One anecdote. At one place I taught, we were using the Reading Recovery program for our struggling first and second grade readers. Reading Recovery is a strongly researched based program giving intensive support to the lowest readers in the first and second grades, based on some of the best research of learning to read, with a strong research record of its own, and all the practitioners of it have to be credentialed teachers who have gone through an intensive training in the model. One year I taught third grade and my struggling readers did not qualify. So instead we used instruction assistants, who had a rudimentary training in more traditional phonics approaches to work with them. I would argue that third graders who are still struggling with reading are probably more difficult candidates, as they have a longer history of failure to overcome.
Yet, in decidedly non-random and small sample that this consisted of, my instructional assistant succeeded with every one she worked with.
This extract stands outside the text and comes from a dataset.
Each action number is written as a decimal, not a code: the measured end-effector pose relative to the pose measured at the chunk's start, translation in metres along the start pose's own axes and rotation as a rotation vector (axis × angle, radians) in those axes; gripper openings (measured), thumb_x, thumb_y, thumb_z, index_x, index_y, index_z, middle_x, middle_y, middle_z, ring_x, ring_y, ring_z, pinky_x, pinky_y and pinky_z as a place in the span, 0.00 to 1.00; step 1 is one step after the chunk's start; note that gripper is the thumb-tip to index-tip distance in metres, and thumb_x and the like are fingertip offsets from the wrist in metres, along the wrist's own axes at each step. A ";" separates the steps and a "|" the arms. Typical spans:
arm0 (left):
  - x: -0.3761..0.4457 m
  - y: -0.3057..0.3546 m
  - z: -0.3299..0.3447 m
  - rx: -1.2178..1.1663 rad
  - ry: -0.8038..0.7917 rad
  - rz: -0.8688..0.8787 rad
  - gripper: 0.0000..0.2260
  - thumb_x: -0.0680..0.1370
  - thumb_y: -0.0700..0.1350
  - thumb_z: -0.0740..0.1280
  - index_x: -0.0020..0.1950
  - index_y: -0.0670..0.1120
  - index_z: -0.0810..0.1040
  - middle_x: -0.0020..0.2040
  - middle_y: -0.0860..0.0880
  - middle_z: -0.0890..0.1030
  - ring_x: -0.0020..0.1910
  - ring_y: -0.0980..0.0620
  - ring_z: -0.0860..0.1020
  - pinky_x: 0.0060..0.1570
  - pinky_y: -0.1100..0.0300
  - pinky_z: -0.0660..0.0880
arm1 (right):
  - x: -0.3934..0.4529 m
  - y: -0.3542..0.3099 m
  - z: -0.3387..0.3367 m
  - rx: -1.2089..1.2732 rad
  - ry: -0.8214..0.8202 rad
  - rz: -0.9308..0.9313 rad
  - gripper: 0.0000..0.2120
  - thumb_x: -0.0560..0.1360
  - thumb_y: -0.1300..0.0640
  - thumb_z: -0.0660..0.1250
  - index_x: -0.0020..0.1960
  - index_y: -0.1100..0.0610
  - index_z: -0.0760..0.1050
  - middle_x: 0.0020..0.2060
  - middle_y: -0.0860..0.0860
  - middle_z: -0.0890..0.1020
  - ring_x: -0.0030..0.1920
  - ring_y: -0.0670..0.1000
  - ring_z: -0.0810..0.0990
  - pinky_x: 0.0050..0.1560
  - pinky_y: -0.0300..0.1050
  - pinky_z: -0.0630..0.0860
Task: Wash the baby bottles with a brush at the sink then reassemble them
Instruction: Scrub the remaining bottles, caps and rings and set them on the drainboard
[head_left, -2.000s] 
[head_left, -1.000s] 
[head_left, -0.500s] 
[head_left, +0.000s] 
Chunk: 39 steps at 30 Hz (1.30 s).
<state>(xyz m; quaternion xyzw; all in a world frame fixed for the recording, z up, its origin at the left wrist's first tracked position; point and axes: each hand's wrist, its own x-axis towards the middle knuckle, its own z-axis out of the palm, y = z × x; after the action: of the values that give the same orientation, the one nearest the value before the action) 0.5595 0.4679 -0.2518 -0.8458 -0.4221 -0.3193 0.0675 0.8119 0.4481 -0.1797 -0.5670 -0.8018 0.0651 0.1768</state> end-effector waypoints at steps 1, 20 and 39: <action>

The same cannot be said of the Reading Recovery program that had about a two-thirds success rate with our students. I attribute it to the strong relationship she built with each of them-letting them know that she believed they each would and could learn to read.
This, maybe, is what worries me most about many of the past educational reforms. They make those relationships more difficult. Scripted curriculum, larger classes and school consolidation, use of technology for instruction, and worst of all, the tactics of fear-trying to scare teachers and students into doing a better job. Each if these, in a different way, makes it slightly more difficult for teachers and students to develop strong relationships.
I will be following the implementation of the Common Core Standards as they are designed to foster more teacher and student engagement and allow teachers the opportunity to develop their own units of study that incorporate the required standards.
I have been offered a job to teach an all on-line teacher education course. I haven't made a decision yet, but I am curious to know to what degree this mode allows for and interferes with such relationships.
If you or any one you know teaches on-line, or for that matter, if you have taken on-line classes, I would be interested in hearing about your experience. What kinds of relationships does on-line learning foster?